- _RECORDS SUPPLIED_:
********************

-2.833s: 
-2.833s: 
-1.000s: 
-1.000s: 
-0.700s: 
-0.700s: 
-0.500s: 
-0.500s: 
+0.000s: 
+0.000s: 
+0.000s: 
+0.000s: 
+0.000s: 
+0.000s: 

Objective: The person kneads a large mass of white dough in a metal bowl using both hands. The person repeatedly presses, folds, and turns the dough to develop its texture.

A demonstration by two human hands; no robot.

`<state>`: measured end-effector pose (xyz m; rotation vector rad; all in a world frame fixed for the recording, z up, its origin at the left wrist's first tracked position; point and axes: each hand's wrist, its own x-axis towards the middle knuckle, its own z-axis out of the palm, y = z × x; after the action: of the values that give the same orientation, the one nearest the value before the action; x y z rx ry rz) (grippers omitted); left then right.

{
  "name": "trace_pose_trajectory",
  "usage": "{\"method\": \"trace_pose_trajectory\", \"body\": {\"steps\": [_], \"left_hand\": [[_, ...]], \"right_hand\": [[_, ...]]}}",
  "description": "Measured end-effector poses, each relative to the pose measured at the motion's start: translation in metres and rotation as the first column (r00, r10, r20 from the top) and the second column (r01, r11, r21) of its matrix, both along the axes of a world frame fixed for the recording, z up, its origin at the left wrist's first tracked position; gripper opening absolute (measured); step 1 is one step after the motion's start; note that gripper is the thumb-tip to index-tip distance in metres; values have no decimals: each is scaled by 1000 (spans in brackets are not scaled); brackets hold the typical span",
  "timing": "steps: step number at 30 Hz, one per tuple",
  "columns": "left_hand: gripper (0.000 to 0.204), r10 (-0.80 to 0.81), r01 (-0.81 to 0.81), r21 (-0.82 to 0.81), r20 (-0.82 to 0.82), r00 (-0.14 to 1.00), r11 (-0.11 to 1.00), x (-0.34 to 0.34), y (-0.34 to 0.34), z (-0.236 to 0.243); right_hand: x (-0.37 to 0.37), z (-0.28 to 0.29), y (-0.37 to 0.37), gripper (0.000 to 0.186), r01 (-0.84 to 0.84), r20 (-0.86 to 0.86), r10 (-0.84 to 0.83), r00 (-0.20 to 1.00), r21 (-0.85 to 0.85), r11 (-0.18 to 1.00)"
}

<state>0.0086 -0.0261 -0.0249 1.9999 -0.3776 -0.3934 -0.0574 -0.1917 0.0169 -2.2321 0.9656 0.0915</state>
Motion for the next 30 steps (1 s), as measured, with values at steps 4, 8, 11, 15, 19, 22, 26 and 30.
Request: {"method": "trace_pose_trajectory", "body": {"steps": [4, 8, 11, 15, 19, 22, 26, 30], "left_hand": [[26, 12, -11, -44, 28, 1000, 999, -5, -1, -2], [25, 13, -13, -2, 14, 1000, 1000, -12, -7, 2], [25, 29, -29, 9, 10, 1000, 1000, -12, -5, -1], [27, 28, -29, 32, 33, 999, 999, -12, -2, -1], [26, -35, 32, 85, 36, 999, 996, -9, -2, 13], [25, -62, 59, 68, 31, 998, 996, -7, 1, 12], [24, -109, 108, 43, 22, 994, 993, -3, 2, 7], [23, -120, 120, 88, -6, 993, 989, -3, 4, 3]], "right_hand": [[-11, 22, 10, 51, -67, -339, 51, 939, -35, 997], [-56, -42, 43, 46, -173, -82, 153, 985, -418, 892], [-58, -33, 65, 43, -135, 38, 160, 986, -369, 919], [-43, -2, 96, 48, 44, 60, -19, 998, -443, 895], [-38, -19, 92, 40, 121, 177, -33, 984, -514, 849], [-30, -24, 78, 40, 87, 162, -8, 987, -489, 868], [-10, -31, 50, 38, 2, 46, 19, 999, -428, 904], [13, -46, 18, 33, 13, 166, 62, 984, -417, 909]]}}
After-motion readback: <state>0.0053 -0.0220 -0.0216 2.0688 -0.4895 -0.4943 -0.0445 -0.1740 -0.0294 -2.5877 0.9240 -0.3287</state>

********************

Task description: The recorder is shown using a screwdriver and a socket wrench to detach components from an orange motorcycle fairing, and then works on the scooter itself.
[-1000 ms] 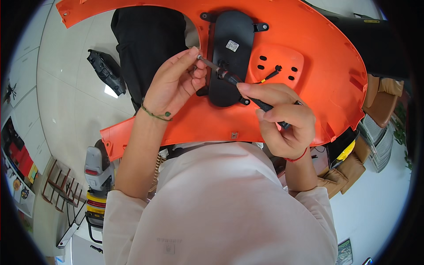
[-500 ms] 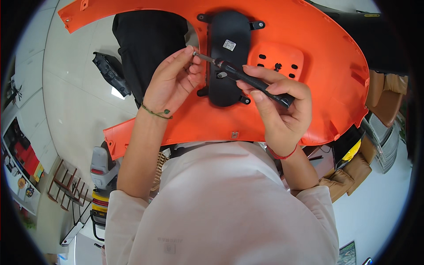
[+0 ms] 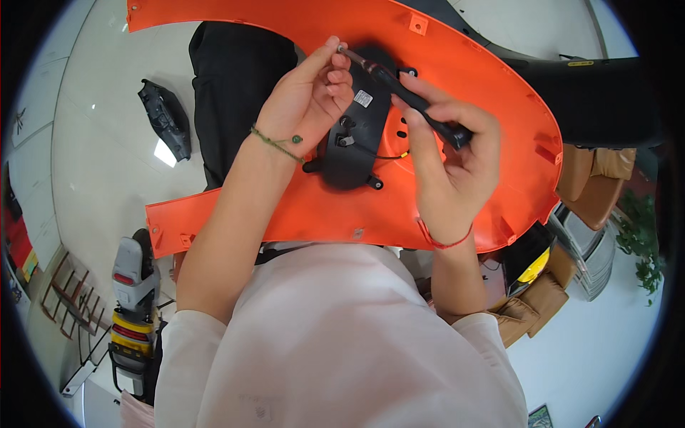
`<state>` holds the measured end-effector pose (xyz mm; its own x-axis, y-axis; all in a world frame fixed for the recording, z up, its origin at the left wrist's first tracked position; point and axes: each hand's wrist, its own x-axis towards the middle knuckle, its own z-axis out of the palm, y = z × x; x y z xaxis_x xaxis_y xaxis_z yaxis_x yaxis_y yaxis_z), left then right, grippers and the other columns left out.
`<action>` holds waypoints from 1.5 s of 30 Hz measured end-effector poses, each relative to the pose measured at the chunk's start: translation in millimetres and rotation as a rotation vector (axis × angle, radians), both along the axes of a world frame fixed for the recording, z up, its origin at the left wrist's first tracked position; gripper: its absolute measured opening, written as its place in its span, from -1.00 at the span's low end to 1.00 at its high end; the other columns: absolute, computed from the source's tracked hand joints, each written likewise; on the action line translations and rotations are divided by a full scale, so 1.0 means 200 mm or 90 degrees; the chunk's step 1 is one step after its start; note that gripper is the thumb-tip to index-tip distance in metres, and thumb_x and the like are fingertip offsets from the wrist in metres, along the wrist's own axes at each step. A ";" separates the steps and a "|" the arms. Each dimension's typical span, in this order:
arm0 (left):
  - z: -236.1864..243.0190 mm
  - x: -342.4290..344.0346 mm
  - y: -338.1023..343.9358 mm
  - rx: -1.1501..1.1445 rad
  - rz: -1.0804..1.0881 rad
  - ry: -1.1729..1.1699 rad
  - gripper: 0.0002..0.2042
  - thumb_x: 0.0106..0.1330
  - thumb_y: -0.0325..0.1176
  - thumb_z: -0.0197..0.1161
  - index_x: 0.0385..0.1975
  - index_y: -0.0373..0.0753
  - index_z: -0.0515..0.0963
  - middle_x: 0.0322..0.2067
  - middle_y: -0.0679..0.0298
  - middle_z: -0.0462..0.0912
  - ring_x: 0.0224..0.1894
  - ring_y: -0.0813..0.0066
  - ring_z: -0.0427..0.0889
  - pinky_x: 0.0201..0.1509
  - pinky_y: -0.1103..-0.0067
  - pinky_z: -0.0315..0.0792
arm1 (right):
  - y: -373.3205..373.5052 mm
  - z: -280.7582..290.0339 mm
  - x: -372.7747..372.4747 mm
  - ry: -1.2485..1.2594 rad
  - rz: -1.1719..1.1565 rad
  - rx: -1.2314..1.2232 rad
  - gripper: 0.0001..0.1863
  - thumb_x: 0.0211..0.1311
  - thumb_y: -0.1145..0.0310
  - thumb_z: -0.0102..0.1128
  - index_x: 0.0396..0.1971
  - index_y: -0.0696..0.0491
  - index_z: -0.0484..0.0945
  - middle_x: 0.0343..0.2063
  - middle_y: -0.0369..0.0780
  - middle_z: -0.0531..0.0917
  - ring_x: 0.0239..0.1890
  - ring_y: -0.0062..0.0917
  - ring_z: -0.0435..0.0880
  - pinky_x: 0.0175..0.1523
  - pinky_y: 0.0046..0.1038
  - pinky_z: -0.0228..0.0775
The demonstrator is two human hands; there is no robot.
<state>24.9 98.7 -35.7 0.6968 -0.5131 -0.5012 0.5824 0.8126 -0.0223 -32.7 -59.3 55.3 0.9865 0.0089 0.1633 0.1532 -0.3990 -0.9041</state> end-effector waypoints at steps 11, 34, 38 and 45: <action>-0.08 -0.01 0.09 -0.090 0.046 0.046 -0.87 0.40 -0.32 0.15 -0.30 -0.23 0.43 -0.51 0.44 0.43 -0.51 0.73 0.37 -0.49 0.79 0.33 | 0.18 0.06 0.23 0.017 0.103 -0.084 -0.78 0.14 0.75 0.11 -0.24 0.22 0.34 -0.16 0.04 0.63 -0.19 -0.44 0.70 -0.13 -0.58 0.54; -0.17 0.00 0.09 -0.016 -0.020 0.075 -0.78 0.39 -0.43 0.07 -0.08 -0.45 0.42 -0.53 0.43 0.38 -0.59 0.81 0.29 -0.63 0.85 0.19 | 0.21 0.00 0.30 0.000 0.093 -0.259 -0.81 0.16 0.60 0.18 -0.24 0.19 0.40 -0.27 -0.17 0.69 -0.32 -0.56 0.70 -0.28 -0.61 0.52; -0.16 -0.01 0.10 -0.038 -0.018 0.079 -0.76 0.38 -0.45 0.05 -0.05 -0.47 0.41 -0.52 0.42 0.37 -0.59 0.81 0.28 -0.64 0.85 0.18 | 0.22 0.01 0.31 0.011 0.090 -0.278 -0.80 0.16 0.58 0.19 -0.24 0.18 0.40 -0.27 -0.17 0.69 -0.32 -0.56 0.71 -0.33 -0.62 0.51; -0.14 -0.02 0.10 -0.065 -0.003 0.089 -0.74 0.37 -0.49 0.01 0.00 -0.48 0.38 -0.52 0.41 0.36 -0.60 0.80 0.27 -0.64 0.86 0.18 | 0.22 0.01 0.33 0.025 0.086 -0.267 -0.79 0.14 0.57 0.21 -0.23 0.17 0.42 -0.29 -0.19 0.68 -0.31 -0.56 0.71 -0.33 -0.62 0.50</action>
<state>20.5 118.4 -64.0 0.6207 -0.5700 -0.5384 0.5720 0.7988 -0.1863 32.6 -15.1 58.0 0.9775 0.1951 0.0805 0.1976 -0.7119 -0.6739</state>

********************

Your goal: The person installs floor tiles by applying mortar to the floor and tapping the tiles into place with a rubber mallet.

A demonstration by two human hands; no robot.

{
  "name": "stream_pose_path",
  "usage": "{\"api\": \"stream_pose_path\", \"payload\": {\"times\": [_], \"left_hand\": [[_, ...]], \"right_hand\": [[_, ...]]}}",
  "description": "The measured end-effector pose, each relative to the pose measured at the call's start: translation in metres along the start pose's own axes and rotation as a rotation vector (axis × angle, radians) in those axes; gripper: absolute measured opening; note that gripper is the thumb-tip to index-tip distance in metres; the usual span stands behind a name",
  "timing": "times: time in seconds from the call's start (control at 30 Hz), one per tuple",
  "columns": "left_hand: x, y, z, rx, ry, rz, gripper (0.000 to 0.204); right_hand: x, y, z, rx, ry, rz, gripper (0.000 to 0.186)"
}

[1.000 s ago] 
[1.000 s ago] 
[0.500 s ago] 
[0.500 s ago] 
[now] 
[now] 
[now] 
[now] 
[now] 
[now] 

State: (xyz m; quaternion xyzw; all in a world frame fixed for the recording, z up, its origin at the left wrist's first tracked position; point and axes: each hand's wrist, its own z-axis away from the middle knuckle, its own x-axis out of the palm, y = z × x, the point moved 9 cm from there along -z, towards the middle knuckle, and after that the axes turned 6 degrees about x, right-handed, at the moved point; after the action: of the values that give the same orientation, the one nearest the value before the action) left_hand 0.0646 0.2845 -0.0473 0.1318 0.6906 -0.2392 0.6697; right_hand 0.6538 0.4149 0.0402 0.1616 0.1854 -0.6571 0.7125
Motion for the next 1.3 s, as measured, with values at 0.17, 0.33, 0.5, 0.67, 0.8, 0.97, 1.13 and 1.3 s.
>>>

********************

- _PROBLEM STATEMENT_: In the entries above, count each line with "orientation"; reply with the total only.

- _RESULT FOR THIS TASK_: 2